Flash floods can happen anytime — and most of the time, it happens when you least expect it. During this unforeseen disaster, it pays that you know how to save yourself. That’s the only way you can save others, too.
The first thing you need to remember is to not panic. Panic changes the state of mind, and it clouds your judgment that devising a way to survive will become impossible. You need to calm down and be sharp and observant as much as possible. Look around for things that will help you survive. For example, that search and rescue amphibious UTV you bought or rented the other day. Here are other ways to survive:
Stay on high ground
If you're staying on a high ground or in a tall building, don’t leave your place. It’s much safer to wait for rescue instead of finding it (unless otherwise, it’s necessary). Observe how fast the water gets higher, as it will help you decide when and where to move. If communication systems are working, notify people and ask for help.

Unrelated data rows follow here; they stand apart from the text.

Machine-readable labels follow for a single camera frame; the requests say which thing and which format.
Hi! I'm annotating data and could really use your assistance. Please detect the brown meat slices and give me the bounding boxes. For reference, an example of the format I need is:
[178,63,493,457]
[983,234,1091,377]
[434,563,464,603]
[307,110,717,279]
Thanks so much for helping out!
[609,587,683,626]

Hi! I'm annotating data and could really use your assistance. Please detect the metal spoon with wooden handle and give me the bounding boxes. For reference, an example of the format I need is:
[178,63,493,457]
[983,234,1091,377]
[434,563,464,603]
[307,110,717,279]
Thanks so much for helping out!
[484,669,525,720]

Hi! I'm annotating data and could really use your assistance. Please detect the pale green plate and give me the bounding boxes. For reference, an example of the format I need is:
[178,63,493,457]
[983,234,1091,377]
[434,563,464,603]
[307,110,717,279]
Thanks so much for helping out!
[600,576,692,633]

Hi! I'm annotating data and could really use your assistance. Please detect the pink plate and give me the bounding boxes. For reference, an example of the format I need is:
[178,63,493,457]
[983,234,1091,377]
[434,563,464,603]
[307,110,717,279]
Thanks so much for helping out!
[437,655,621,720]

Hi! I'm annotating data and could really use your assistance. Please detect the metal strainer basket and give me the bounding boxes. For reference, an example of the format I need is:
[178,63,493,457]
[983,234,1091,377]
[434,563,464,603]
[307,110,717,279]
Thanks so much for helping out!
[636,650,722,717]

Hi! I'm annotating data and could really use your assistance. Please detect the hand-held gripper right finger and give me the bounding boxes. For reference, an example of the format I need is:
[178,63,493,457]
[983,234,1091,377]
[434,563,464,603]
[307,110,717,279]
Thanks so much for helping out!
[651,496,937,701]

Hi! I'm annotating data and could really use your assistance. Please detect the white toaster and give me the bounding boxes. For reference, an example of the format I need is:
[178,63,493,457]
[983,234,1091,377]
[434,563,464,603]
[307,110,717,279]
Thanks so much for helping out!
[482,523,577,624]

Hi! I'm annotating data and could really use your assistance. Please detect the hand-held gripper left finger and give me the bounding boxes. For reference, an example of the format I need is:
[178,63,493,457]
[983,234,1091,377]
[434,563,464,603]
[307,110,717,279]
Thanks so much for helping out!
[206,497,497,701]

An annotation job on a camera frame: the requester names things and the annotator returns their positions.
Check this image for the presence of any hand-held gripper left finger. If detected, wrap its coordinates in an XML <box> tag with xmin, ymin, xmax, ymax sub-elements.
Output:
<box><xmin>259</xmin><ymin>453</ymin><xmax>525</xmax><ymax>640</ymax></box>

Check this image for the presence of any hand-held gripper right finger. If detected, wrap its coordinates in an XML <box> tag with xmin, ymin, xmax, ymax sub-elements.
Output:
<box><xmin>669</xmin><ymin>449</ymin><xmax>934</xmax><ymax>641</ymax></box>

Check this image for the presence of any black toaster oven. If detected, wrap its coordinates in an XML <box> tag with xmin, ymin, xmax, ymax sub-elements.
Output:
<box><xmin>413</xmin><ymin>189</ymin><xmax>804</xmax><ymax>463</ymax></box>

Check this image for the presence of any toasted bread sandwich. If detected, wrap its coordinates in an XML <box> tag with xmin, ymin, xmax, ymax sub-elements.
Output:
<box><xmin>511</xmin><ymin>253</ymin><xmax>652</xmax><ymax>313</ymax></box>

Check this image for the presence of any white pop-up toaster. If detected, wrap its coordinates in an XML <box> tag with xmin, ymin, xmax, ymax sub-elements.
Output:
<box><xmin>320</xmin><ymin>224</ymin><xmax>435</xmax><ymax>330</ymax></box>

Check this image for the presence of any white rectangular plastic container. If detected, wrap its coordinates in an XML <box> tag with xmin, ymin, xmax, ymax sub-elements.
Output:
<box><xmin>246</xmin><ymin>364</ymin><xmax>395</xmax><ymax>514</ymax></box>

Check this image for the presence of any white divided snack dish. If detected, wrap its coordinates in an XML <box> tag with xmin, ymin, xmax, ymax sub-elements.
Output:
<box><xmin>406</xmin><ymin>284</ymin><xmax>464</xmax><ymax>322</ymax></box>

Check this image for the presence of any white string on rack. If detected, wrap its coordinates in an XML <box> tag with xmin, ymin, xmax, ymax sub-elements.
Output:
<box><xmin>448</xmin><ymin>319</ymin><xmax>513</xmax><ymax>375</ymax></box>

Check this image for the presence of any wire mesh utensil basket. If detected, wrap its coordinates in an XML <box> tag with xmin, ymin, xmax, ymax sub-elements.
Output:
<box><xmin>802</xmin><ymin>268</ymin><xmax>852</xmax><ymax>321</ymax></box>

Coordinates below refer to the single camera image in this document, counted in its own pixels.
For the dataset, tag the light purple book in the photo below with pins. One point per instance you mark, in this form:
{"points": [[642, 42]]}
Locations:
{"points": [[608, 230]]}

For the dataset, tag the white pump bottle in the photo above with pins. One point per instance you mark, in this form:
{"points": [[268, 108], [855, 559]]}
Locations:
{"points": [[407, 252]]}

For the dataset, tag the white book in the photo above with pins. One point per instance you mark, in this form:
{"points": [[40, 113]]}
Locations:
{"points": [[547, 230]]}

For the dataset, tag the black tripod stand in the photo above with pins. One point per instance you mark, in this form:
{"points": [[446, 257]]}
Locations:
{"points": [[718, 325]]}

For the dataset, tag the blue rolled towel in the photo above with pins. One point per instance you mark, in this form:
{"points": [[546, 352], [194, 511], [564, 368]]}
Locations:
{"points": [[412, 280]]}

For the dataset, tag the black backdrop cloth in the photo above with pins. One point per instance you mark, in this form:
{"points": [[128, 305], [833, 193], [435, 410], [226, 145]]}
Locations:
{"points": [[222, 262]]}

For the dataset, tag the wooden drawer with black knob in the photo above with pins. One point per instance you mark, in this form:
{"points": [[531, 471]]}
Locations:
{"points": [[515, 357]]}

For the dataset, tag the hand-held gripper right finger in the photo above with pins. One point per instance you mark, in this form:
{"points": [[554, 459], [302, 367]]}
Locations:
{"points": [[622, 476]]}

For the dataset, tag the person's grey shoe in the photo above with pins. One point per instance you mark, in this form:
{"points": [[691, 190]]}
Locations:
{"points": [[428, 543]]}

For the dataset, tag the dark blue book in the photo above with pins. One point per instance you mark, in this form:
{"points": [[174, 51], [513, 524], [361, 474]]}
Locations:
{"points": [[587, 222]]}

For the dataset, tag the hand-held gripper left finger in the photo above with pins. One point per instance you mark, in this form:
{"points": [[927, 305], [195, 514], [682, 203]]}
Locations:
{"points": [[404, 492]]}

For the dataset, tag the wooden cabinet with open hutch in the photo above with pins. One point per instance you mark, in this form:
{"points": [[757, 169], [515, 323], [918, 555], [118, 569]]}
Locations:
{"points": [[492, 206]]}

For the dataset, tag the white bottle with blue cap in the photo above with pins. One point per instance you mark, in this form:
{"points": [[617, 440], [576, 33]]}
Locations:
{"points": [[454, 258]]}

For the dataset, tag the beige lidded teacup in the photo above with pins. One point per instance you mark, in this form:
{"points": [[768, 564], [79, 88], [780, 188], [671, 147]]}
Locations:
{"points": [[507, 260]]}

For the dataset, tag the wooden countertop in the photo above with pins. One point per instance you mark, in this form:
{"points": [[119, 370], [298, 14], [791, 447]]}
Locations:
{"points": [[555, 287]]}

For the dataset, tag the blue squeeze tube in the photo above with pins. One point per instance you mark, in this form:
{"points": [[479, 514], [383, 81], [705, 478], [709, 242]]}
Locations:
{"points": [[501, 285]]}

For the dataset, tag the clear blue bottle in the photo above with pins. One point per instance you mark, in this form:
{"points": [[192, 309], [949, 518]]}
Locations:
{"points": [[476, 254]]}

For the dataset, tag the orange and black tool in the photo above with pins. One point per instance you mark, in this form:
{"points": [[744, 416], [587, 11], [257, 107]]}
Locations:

Don’t attempt to cross the water
It will be unwise to do this action. Even if you know how to swim, you run the risk of facing strong currents. Risks of dangers include being hit by flood debris or involved in a high-speed collision with a stationary object. If you’re in a car, don’t attempt to cross a seemingly shallow puddle. Move back or abandon it, once it starts to sink.
Listen to the authority
When it’s already safe and you’re allowed to go home, you must first listen to the guidance and advice of the authority. Find out if the supply of potable water is already safe for drinking. Don’t attempt to turn on or fix the electrical system unless the provider and the authority say so.
These are only some of the guidelines to keep in mind for you to survive a flash flood. If you want to know these things much further, you can always attend survival seminars and conferences.